Task requirements. If a line includes the word "each", it belongs in the count; state the total for the data below and add nothing.

# # #

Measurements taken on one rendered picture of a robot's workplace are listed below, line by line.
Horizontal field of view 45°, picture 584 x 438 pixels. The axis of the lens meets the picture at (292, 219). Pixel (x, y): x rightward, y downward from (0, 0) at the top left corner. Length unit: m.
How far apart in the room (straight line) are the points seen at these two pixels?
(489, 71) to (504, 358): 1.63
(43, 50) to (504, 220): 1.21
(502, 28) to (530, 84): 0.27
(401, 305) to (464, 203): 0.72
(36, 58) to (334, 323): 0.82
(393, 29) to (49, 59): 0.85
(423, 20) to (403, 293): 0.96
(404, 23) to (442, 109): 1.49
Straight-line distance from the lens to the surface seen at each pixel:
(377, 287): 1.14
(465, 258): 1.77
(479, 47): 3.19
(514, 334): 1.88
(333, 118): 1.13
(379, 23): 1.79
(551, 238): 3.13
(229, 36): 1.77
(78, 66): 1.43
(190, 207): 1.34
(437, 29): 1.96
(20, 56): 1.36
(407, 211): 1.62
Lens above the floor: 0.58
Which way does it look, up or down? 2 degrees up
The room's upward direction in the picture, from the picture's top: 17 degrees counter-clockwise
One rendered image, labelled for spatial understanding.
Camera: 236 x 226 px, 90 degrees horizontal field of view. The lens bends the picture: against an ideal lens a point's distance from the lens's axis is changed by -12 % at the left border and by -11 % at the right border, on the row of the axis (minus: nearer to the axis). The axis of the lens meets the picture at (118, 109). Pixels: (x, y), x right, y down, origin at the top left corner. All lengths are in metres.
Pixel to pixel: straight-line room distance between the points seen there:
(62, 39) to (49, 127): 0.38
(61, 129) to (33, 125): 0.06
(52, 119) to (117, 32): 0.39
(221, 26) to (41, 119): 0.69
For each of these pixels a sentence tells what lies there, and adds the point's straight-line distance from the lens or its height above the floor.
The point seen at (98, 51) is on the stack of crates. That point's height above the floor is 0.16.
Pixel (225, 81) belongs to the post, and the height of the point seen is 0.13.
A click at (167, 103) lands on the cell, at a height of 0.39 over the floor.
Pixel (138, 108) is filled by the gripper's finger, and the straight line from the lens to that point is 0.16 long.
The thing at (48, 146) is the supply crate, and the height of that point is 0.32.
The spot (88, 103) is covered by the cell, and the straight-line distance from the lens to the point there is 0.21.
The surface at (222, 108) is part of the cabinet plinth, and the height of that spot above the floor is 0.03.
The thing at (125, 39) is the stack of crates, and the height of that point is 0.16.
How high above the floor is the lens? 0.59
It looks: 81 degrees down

# # #

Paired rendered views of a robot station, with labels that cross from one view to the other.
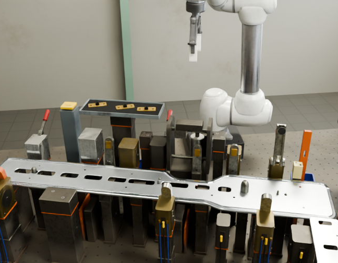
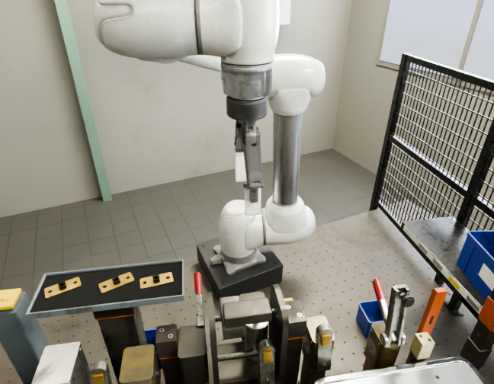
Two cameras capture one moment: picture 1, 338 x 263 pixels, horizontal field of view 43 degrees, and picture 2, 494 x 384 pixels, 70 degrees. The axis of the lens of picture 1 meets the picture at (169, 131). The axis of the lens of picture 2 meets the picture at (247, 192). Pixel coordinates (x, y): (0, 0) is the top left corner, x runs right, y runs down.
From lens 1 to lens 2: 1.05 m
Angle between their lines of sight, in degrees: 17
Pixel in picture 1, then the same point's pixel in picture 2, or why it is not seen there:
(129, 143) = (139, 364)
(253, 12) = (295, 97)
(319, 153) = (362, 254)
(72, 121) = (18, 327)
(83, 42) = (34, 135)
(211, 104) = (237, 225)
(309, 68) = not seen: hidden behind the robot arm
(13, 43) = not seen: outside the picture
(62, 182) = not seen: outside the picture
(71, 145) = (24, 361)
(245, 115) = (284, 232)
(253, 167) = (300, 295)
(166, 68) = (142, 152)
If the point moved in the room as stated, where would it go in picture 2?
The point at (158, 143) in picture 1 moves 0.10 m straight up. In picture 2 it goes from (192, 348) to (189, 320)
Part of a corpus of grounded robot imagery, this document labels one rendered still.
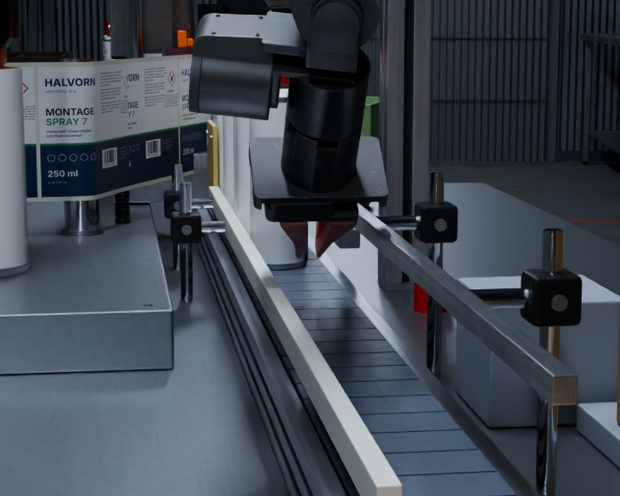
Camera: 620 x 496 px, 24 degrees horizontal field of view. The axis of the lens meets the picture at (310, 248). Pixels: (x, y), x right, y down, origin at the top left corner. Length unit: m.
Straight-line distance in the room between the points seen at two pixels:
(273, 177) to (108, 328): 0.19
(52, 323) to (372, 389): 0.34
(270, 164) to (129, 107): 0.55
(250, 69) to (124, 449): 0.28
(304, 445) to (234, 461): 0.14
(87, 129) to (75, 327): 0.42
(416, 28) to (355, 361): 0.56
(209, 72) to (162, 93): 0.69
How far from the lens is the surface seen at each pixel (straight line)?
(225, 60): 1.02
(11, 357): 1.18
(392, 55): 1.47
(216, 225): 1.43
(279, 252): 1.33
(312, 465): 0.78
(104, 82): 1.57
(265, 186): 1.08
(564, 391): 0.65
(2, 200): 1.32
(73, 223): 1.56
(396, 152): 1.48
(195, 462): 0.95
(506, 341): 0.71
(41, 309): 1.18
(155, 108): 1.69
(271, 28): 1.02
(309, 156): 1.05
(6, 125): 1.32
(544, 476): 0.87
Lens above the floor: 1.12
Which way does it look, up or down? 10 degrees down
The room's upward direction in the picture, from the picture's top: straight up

# # #

Result for this exercise. 3